What Your Business Should Know about GDPR
There is no shortage of rules and regulations to observe when it comes to data protection. Businesses that want to stay on the right side of the law (and their customers) must comply with federal, state, and local privacy laws, as well as any applicable industry regulations geared toward protecting specific confidential information (such as HIPAA and FACTA for medical and financial fields).
Keep in mind, however, that businesses interested in operating on an international scale, or working with international partners, may also have to comply with digital security laws in place overseas. If you operate in the European Union (EU), or you’re working with companies there, you could soon be on the hook to meet new obligations. What is the GDPR and what do you need to know about it if you conduct business in the EU?
What is the GDPR?
The General Data Protection Regulation, or GDPR, is new legislation concerning the safety and security of confidential data for EU residents. It’s unique in that it applies not only to EU companies, but also external businesses operating in the EU, including businesses that have no physical presence in EU countries.
It includes any business that collects, uses, or discloses personal data of EU citizens. In other words, this legislation could be applied to businesses that operate online operations available to EU residents, or perhaps even businesses that partner with EU companies. The main goal of new regulations spelled out in the GDPR is to protect EU residents from common issues like fraud and identity theft by requiring businesses to follow strict standards related to security for personal records and confidential data.
What Does the GDPR Cover?
The GDPR, which goes into effect in May 2018, covers both business obligations and potential threats to EU residents. Businesses are obligated to obtain consent to process data; to notify affected individuals within 72 hours in the event of data breach; to erase information that is no longer needed; and in some cases, to appoint a Data Protection Officer familiar with data protection laws and procedures.
This is all intended to protect EU residents from potentially harmful activities like secrecy about how data is being used; disclosure of sensitive information (race, religion, gender, and so on); evaluation of personal habits (health, work performance, economic habits, etc.); discrimination and identity fraud; and the processing of data specific to vulnerable people or populations.
Since this law applies to any and all companies operating in the EU (including U.S. companies), there could be serious consequences attached to non-compliance.

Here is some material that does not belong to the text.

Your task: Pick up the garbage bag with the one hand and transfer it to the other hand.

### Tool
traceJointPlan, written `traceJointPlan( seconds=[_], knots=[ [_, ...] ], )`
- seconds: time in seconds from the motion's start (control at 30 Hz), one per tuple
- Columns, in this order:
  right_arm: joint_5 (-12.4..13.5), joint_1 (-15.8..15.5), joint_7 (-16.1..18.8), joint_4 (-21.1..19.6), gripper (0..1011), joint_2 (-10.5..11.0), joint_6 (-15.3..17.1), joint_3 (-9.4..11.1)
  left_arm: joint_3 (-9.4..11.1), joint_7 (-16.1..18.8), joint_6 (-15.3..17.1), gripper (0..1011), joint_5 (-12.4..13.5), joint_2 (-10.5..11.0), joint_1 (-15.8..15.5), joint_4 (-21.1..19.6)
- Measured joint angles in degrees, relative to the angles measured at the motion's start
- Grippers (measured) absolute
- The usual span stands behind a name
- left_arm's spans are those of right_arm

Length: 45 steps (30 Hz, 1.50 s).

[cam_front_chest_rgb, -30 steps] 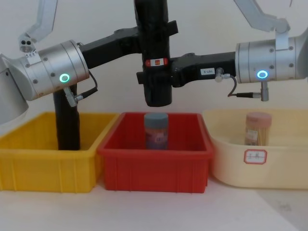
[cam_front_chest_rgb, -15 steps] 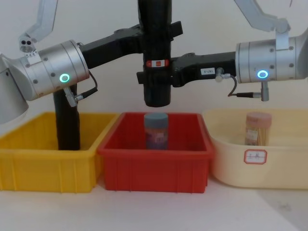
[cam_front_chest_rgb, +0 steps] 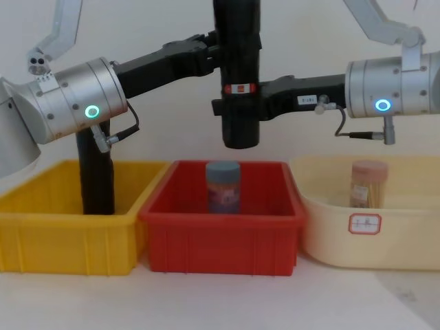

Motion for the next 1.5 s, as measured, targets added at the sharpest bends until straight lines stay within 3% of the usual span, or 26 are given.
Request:
traceJointPlan(
  seconds=[0.3, 0.7, 0.93, 1.27, 1.5],
  knots=[
    [-0.1, -0.6, -4.3, -0.5, 571, 0.7, 3.2, 1.8, 0.0, 0.0, 0.0, 1001, 0.0, 0.0, 0.0, 0.0],
    [0.6, -2.0, -10.5, -2.0, 571, 3.1, 7.7, 6.0, 0.0, 0.0, 0.0, 1001, 0.0, 0.0, 0.0, 0.0],
    [1.8, -5.0, -14.3, -5.7, 571, 5.9, 10.4, 9.3, 0.0, 0.0, 0.0, 1001, 0.0, 0.0, 0.0, 0.0],
    [3.9, -12.5, -20.4, -15.5, 571, 11.2, 14.3, 15.7, 0.0, 0.0, 0.0, 1001, 0.0, 0.0, 0.0, 0.0],
    [4.4, -15.2, -22.6, -18.8, 571, 13.1, 16.0, 18.0, 0.0, 0.0, 0.0, 1001, 0.0, 0.0, 0.0, 0.0]
  ],
)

Companies that fail to comply with GDPR regulations could face fines ranging from about $12,000 (USD) up to $24 million, depending on the severity of the infraction.
Under the GDPR, authorities claim the right to review privacy policies and procedures at any time, which means companies operating in the EU must have suitable policies and procedures in place when the GDPR takes effect. Failing to comply with these new regulations could not only entail fines, but it could jeopardize a company’s ability to continue operating in the EU, so it’s best to take steps to come in line with the new regulations spelled out in the GDPR.